Much was made of research in Australia, where it has been found that people who receive financial advice are better off than those who do not. But that is Australia; there are no properly researched, comparable figures for South Africa. In fact, from what I hear, in South Africa there is not much difference between the returns received by people who make their own investment decisions and those who take advice.
Strange structures set up, mainly by the life assurance companies, to side-step commission regulations and which ultimately increase the overall costs. The structures include:
* Sign-on bonuses and share incentive schemes initiated by Discovery Life, where money and other benefits are paid in order to poach representatives from the sales staff of other companies. Many of these schemes have built-in sales targets, which can perversely encourage mis-selling.
* So-called Netco structures where product providers indirectly give backhanders to financial advice companies by paying money to an associated company (the Netco), ostensibly for administrative functions, most of which the advice company has to provide anyway. These structures are aimed mainly at larger brokerages, such as bank brokers, and can more than double the effective commission received by the advice company.
* Structures aimed at smaller independent brokers. This is a new trend that Personal Finance is still investigating. In simple terms, normally someone who is not involved in the sales process is nominated to receive additional commissions when a company sells a product. So one amount goes to the advice company and another to a spouse or a secretary who is not really involved in giving advice. Personal Finance will let you know more about this practice once we get to the bottom of it and have a list of all the misbehaving companies.
Leon Campher, chief executive of the Association for Savings & Investment SA (Asisa), says: “You make a number of valid points in your column, and, as you heard at the Asisa assembly, the industry is well aware of its shortcomings.
“However, we also maintain that the industry has implemented significant changes in recent years with the aim of improving its offering and service to the consumer. There will always be exceptions, but overall we believe our industry is moving in the right direction as one. In this regard, Asisa feels that in fairness it should also be pointed out that there is a willingness to change and that this is being done through Asisa.
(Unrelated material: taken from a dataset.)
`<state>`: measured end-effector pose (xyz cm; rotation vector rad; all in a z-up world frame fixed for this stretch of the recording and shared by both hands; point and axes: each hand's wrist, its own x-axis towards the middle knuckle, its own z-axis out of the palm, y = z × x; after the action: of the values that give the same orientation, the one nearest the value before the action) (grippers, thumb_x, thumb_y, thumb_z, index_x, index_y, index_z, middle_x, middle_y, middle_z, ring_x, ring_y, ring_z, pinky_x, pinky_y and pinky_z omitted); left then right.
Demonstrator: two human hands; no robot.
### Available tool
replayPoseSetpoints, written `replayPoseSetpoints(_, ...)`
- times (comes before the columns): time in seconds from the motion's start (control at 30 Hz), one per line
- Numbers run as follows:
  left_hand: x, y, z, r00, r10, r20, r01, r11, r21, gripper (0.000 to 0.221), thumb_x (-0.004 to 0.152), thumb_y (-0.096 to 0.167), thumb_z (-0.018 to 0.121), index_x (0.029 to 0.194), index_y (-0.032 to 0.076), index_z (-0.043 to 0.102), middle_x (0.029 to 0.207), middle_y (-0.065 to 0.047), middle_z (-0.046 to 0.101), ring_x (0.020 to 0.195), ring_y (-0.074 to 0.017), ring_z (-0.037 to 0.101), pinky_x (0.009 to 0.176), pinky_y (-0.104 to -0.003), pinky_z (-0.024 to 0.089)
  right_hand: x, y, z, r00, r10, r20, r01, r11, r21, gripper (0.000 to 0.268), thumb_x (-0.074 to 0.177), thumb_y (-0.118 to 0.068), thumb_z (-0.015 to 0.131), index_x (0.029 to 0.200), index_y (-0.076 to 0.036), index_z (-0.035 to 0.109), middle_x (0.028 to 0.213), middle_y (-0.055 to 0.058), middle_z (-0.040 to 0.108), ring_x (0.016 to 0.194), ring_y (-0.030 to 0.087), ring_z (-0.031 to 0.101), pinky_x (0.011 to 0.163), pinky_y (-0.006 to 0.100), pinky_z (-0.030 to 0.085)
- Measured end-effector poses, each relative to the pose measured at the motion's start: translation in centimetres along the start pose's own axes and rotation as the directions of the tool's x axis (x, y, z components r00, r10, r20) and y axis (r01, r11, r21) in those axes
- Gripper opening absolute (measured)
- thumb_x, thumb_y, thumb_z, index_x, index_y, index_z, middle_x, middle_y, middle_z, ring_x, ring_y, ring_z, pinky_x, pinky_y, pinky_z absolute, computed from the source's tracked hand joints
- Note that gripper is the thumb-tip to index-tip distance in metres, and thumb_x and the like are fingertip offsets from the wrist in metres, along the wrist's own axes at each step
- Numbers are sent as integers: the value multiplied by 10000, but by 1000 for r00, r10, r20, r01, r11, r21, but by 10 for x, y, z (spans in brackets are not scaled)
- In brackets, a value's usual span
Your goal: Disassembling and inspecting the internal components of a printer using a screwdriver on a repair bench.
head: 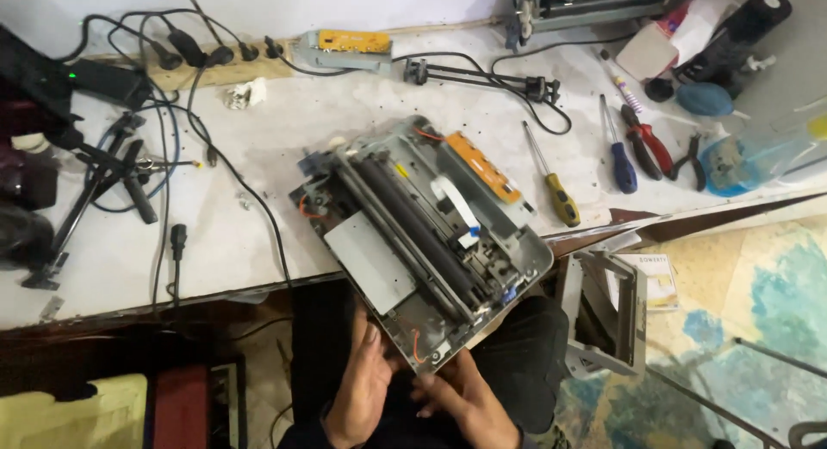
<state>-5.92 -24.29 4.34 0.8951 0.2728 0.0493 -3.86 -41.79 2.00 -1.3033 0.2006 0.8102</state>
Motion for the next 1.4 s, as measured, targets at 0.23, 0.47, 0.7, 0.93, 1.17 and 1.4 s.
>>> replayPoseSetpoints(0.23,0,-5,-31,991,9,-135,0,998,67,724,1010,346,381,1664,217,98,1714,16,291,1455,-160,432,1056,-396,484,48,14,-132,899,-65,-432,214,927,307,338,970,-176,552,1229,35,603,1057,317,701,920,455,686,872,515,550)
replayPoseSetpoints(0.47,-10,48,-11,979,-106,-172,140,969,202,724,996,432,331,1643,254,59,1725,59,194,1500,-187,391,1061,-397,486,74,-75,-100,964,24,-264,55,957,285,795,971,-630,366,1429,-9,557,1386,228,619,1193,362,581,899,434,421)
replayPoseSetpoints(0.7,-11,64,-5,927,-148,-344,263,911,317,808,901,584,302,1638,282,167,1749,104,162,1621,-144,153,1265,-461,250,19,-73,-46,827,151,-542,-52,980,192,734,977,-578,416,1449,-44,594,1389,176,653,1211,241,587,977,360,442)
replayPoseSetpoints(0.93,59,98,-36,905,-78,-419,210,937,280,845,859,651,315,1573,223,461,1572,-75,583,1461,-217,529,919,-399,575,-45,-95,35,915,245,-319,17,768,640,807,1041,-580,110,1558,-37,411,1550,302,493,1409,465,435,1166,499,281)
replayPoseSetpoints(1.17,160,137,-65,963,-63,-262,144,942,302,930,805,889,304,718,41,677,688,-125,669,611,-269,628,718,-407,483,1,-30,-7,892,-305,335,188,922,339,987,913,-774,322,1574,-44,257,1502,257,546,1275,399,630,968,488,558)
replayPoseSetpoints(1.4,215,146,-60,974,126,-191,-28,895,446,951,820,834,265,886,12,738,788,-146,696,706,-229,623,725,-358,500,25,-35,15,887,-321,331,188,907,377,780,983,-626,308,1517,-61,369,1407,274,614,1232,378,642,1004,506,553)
“Asisa is engaging with the Financial Services Board and National Treasury on a regular basis to fix what is wrong, including costs, transparency and treating customers fairly. Many of these work streams are at sensitive stages, prohibiting us from publicly stating how we will fix things.
“Johan van Zyl (Asisa chairman and chief executive of Sanlam) made reference to the 1 800 member representatives that are involved in various Asisa projects. All of the 45 projects mentioned will bring about positive change once finalised and implemented.”